V ) Sur les autres demandes
A ) Sur la capitalisation des intérêts et les frais de l’article R444-55 du Code de Commerce
Compte tenu de la nature de la décision rendue, aucun élément ne justifie d’ordonner une quelconque capitalisation des intérêts et de mettre à la charge du débiteur les seuls frais que la loi a expressément mis à la charge du créancier aux termes de l’article R. 444-55 du Code de Commerce.
B ) Sur les dépens
Aux termes de l’article 696 du Code de Procédure Civile, la partie perdante est condamnée aux dépens, à moins que le juge, par décision motivée, n’en mette la totalité ou une fraction à la charge d une autre partie.
La SARL Secour’Elec Services, partie perdante, sera condamnée au paiement des entiers dépens de l’instance.
C ) Sur l’article 700 du Code de Procédure Civile
En application de l’article 700 du Code de Procédure Civile, le juge condamne la partie tenue aux dépens ou qui perd son procès à payer à l’autre partie la somme qu’il détermine au titre des frais exposés et non compris dans les dépens.

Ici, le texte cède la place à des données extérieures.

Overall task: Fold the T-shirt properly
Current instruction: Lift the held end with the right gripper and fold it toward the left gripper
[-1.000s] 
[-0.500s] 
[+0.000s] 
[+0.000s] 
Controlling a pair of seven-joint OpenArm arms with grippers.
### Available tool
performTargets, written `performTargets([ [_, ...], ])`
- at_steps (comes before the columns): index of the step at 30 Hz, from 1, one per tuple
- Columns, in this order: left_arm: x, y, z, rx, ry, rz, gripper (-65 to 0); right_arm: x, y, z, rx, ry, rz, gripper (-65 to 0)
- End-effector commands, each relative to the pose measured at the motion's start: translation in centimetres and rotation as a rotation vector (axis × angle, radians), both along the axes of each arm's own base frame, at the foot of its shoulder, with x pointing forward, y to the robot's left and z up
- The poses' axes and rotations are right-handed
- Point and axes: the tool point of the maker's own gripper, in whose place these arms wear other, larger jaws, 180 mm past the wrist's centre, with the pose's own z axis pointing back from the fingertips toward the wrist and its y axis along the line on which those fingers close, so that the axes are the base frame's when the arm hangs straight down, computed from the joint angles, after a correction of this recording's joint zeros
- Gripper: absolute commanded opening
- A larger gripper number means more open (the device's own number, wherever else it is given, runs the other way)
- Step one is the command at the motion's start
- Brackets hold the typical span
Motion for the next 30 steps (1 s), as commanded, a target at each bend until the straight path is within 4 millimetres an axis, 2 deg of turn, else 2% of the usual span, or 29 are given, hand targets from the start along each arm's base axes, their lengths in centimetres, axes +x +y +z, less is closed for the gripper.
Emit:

Le juge tient compte de l’équité ou de la situation économique de la partie condamnée. Il peut, même d’office, pour des raisons tirées des mêmes considérations, dire qu’il n’y a lieu à condamnation.
L’équité commande de ne pas faire application des dispositions de l’article 700 du Code de Procédure Civile.
D ) Sur l’exécution provisoire
La présente décision est de droit exécutoire à titre provisoire en application de l’article 514 du Code de Procédure Civile.
PAR CES MOTIFS,
Le Juge des contentieux de la protection,
Statuant publiquement par jugement contradictoire en premier ressort rendu par mise à disposition au greffe,
PRONONCE la nullité du contrat conclu le 24 février 2022 entre la SARLSecour’Elec Services et [N] [S] [V]
CONSTATE l’annulation subséquente du contrat de crédit conclu le 1er mars 2022 entre la SA Cofidis et [N] [S] [V]
ORDONNE que les parties soient replacées dans leur état originel
CONDAMNE, en conséquence, la SARL Secour’Elec Services à restituer à [N] [S] [V] le prix de vente à savoir la somme de 24.900 euros et à procéder à la remise en état des lieux
CONDAMNE, en conséquence, [N] [S] [V] à restituer à la SARL Secour’Elec Services le matériel fourni en application du contrat du 24 février 2022
CONDAMNE, en conséquence, [N] [S] [V] à restituer à la SA Cofidis la somme de 24.355,25 euros au titre du remboursement du capital emprunté à savoir dont il conviendra de déduire les éventuelles mensualités versées en application du contrat de crédit du 1er mars 2022
CONDAMNE la SARL Secour’Elec Services au paiement des entiers dépens de l’instance
DÉBOUTE les parties du surplus de leurs demandes
RAPPELLE que la présente décision est de droit exécutoire à titre provisoire
Ainsi fait, jugé et mis à disposition au greffe de la juridiction aux jour, mois et année susdits. En foi de quoi le jugement a été signé par le Juge des contentieux de la protection et le Greffier.